CEO of the Organ and Tissue Authority, Yael Cass, believes this feature is an invaluable asset to the plight for increased organ donation.
“It’s a hugely significant communications tool, and discussions prompt,” Ms Cass says.
“What Facebook delivers us is an additional 10 million Australians, who can update their own personal profile and use it to register officially.”
According to the latest statistics, over 1600 Australians are waiting on organ donations, and only 14.9 out of every million Australians end up bestowing organ and tissue when receiving end of life care.
Australia, on May 8, became the fourth country to introduce the social media page’s option, following the US and UK on May 2, and the Netherlands on May 7.
The history of the feature, according to Ms Cass, was that Facebook’s Co-Founder and CEO Mark Zuckerberg developed a personal interest in boosting organ donor designation registration in the US.
“It arose out of an observation by Facebook in the US, that they could use their members’ profiles for some public good,” Ms Cass says.
“The data [in the US] since they announced the donor option is intriguing, they had 24,000 additional people sign up on their organ donor site [in less than a week].”
Despite such positive increases, marketing analyst from the University of South Australia, Dr Jenni Romanuik, is concerned the option could be exploited.
“Anything that highlights the need and makes it easy for people to donate organs is a good thing,” Dr Romanuik says.
“However, we need to be a bit careful not to step over the line, and create a market for organs, where people start putting others into contact with people who buy organs.
“I would hate to see this becoming a medium where either people could take advantage of those in desperate straits, or for the sake of wanting to live, [where] people are driven to do things which are questionably ethical.”
Double organ transplant recipient and founder of donation advocacy group Sharelife Australia, Brian Myerson, agrees.
“Unfortunately, and that was one of my problems when I heard this was going on a social network; all these wonderful media ideas can be twisted around by people who haven’t got the best intentions,” Mr Myerson says.
Dr Romanuik proposed a hypothetical situation.
“You know, “I suddenly have kidney problems” and I go onto Facebook and find people willing to donate their organs and say “can I have your kidney now? I’ll give you 10 grand for it;” that type of situation,” Dr Romanuik says.
“That’s when it becomes a little bit more ethically and legally challenging.
“Will it get to that state? I don’t know, but I also then don’t see what would not let it get to that state.”
Ms Cass believes that such a thing should not happen and says that adding the “Registered as an Organ Donor” Life Event to your profile is not a legally binding record.
“It’s also not a mandatory option, it’s just an additional option that people can select.”
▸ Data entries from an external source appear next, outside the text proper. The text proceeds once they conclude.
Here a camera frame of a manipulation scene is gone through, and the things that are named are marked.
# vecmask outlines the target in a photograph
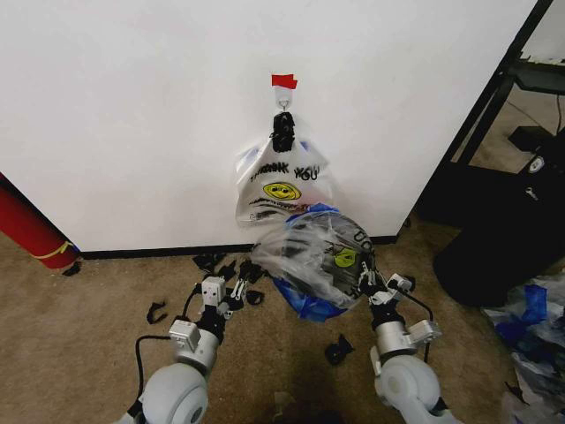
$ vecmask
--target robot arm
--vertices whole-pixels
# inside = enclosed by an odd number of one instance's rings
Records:
[[[201,319],[177,317],[169,329],[176,363],[157,370],[143,394],[115,424],[198,424],[207,410],[207,378],[222,343],[225,322],[243,307],[248,280],[240,278],[233,291],[225,281],[209,276],[201,284]]]
[[[386,284],[365,269],[360,289],[369,297],[377,345],[370,356],[375,389],[383,404],[400,412],[408,424],[460,423],[441,400],[434,371],[413,355],[423,344],[441,336],[437,324],[423,320],[406,328],[396,304],[413,289],[413,283],[394,274]]]

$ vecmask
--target beige carpet
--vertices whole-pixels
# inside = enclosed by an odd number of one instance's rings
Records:
[[[486,318],[461,307],[442,291],[432,258],[456,234],[449,227],[413,222],[395,245],[378,246],[385,276],[415,276],[416,296],[435,312],[444,336],[434,342],[430,363],[454,414],[467,423],[498,422],[505,381],[514,381],[509,353]],[[6,237],[0,237],[0,421],[8,423],[109,423],[132,403],[137,388],[133,343],[142,334],[166,334],[185,296],[202,273],[187,256],[84,261],[73,277],[45,269]],[[229,258],[243,255],[232,255]],[[373,389],[368,352],[373,345],[365,302],[326,324],[300,321],[267,279],[267,294],[228,322],[209,381],[204,422],[268,423],[274,393],[285,391],[308,422],[324,409],[348,424],[400,423]],[[166,299],[169,318],[148,325],[152,301]],[[191,307],[196,318],[195,305]],[[407,322],[426,317],[404,301]],[[331,367],[325,347],[343,333],[355,347]],[[147,374],[171,362],[168,342],[146,341]]]

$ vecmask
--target yellow smiley face
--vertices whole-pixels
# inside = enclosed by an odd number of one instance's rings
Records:
[[[273,183],[263,187],[263,191],[269,197],[278,201],[295,201],[302,193],[295,186],[289,183]]]
[[[339,268],[348,268],[355,263],[356,256],[357,252],[346,247],[334,256],[335,265]]]

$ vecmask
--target red tube
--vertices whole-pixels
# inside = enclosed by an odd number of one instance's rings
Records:
[[[0,184],[0,231],[47,268],[66,267],[79,256],[77,249],[51,223],[11,193],[5,184]]]

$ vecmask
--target plastic bag
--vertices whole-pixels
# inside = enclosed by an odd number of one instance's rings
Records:
[[[262,237],[251,259],[271,274],[300,317],[313,321],[353,307],[363,264],[374,269],[373,243],[365,231],[322,204]]]
[[[540,422],[565,422],[558,414],[565,407],[565,274],[533,278],[509,291],[504,307],[483,311],[514,350],[520,388],[532,397],[526,399],[528,407],[514,401],[504,407],[519,420],[535,416],[544,418]]]
[[[271,138],[237,161],[239,223],[285,221],[318,202],[331,203],[328,162],[311,143],[295,142],[292,116],[275,117]]]
Facebook users can elect to share the information about their organ and tissue donation wishes as widely or narrowly as they would’d like.
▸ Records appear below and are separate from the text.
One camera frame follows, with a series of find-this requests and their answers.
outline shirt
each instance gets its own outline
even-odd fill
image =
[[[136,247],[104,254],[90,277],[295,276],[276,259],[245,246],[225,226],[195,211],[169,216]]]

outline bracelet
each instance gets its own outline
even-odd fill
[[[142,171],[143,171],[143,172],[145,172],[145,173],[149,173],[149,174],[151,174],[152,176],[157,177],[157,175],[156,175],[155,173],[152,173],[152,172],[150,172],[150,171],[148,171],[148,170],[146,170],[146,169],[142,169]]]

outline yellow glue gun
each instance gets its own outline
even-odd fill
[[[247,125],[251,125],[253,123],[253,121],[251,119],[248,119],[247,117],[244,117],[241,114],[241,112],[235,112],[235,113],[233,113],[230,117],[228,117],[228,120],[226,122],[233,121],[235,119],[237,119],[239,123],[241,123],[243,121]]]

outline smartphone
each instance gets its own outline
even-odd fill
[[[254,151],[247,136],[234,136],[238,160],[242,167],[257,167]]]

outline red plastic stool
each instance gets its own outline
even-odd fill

They can share the information just with friends, with friends of friends, or choose to keep the information completely private.
In a media release, CEO of Facebook Australia, Sheryl Sandberg, hopes the tool “can help drive broader awareness about organ and tissue donation, and prompt more families to discuss their donation wishes.”
Mr Myerson thinks that despite Facebook’s promotional intentions, they might be missing the most important issue.
“I don’t have much faith in this marketing to the public… I believe that they’re blaming the public, that public aren’t talking to their families, and that is absolutely wrong,” Mr Myerson says.
“To me, the whole emphasis must be on what goes on in the hospitals, particularly with the expert staff working with those families.
“Success relies on how the families are handled, and I really believe Facebook may be able to make those people who do the requesting feel more confident in approaching the family.
“Organ donation could become a bigger part of day to day life through Facebook, and this thereby improves the hospital organ donor process.”
But the potential of social media enlarging the discussion and promotion of organ and tissue donation seems an altruistic one, even to critics.
“If it ends up being all about raising awareness issues and allowing you to make your views very clear to the people you care about, and that are close to you, I think that’s fabulous,” Dr Romanuik says.
As Ms Cass puts it;, “The more Australians who make a decision and tell their family and their friends, the better, because then their wishes will be upheld if they’re ever in a situation where they could be an organ donor.
“Just as the Australian Organ Donor Registry, we’re not requiring people to register, we have an opt in system in Australia of consent for donation, which means it is up to the individual to make a decision and to act; that still stands.”